**WHAT THE TASK REQUIRES**
I need the number of lines in the data that contain the word "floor", and nothing beyond it.

**DATA BLOCK**
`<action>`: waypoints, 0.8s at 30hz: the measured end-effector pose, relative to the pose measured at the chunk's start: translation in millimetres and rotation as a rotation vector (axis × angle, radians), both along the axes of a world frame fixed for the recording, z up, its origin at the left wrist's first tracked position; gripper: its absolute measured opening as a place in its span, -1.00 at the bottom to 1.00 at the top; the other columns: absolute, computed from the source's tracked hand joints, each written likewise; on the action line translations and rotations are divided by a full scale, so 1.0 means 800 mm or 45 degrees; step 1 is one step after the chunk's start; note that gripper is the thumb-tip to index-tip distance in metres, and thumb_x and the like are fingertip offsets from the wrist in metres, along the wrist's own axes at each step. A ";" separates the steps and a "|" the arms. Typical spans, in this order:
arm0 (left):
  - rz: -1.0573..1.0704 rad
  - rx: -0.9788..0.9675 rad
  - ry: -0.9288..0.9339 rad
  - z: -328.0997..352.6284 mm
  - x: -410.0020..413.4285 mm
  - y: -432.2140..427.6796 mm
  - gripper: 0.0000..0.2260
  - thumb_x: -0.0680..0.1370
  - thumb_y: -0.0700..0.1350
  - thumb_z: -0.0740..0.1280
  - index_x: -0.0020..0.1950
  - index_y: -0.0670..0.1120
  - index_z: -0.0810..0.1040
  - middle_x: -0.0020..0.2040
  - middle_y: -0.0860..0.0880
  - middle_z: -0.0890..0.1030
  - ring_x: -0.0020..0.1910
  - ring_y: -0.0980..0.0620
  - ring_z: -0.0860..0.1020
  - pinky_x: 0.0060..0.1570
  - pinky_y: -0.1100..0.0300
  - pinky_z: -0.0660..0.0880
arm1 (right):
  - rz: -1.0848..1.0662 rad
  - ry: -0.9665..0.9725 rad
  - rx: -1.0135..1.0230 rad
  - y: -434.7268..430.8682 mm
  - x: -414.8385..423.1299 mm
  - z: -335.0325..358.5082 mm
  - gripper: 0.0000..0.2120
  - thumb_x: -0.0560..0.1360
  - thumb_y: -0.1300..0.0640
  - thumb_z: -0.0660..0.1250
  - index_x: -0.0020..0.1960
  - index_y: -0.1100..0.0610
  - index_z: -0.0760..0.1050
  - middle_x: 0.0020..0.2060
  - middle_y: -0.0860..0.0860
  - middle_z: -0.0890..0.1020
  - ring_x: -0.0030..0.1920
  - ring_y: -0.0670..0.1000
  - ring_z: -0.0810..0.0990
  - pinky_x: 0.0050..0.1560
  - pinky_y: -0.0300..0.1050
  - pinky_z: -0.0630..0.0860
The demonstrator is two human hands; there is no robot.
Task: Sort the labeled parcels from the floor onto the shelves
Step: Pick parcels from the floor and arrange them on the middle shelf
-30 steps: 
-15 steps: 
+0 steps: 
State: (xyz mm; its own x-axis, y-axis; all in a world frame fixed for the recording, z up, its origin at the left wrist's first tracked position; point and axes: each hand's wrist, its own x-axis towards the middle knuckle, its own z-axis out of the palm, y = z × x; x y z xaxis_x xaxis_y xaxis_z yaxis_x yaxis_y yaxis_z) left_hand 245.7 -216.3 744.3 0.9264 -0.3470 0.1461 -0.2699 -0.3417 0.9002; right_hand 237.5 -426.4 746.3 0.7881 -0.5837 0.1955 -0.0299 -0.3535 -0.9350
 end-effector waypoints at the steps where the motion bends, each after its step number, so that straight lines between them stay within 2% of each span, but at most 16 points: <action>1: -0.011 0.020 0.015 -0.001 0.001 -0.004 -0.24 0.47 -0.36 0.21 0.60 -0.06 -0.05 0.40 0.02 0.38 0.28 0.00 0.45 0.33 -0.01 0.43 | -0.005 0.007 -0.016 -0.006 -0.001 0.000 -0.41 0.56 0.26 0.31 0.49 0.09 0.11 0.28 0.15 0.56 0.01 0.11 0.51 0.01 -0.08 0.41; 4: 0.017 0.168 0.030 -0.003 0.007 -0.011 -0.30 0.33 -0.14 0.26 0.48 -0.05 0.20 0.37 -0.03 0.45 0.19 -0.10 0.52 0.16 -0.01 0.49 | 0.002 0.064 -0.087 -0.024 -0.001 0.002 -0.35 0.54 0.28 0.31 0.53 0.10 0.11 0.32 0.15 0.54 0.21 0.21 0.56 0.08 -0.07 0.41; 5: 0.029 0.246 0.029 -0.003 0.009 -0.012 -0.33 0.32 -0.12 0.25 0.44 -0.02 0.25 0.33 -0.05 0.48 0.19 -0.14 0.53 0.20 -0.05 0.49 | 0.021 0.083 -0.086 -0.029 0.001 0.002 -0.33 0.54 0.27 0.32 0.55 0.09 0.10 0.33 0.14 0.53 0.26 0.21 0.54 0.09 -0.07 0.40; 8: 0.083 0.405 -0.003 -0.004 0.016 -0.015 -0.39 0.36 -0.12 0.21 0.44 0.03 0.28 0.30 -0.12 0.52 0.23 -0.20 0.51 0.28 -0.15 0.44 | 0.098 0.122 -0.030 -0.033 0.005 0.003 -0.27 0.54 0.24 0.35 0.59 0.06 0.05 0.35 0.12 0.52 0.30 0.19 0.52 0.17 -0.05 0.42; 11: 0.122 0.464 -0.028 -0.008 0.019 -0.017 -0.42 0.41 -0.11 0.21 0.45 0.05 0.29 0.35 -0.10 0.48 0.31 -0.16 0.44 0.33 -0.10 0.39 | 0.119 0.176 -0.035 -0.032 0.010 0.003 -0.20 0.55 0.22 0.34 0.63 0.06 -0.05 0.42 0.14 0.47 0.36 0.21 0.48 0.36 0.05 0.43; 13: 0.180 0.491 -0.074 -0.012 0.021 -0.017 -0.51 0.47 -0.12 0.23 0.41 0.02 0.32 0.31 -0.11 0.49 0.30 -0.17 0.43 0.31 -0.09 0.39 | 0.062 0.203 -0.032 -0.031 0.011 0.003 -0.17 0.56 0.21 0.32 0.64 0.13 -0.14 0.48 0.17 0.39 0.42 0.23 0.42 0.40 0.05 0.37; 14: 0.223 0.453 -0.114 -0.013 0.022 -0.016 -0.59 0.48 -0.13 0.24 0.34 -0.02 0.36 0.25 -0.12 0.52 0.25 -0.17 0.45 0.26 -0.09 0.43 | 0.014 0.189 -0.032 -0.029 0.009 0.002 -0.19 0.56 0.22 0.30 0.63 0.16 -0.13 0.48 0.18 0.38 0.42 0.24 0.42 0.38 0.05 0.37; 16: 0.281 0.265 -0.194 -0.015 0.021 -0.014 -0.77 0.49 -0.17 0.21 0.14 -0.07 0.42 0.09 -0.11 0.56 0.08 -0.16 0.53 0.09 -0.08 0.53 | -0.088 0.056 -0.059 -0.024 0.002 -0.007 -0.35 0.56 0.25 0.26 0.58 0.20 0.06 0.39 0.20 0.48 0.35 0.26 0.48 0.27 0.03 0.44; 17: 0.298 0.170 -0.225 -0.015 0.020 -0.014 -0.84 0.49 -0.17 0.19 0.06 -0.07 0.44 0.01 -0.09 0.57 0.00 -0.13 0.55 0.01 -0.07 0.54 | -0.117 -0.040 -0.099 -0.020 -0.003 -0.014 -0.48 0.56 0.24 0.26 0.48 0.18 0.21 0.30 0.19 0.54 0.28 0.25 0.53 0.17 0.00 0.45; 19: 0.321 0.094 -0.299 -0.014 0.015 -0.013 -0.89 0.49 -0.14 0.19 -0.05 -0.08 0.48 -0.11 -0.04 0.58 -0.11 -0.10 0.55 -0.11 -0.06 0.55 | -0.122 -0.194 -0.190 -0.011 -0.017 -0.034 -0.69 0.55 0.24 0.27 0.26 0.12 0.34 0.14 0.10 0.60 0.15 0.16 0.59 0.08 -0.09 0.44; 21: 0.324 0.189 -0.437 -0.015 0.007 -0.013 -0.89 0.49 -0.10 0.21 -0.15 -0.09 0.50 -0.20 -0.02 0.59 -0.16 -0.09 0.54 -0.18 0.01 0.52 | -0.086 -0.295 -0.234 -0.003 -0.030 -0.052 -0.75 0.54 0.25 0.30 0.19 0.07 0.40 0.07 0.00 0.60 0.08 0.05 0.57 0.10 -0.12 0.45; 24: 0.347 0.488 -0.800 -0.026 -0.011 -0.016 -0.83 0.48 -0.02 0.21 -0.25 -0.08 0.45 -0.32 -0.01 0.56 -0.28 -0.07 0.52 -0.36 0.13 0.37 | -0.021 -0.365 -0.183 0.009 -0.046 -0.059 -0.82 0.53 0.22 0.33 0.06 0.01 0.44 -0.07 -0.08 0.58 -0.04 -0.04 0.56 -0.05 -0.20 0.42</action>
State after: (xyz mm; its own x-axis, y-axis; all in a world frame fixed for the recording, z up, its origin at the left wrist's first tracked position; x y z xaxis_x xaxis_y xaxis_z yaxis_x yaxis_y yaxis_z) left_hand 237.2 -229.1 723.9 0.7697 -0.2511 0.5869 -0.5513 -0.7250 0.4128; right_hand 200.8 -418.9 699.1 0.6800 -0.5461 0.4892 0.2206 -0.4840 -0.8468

**EXERCISE ANSWER**
2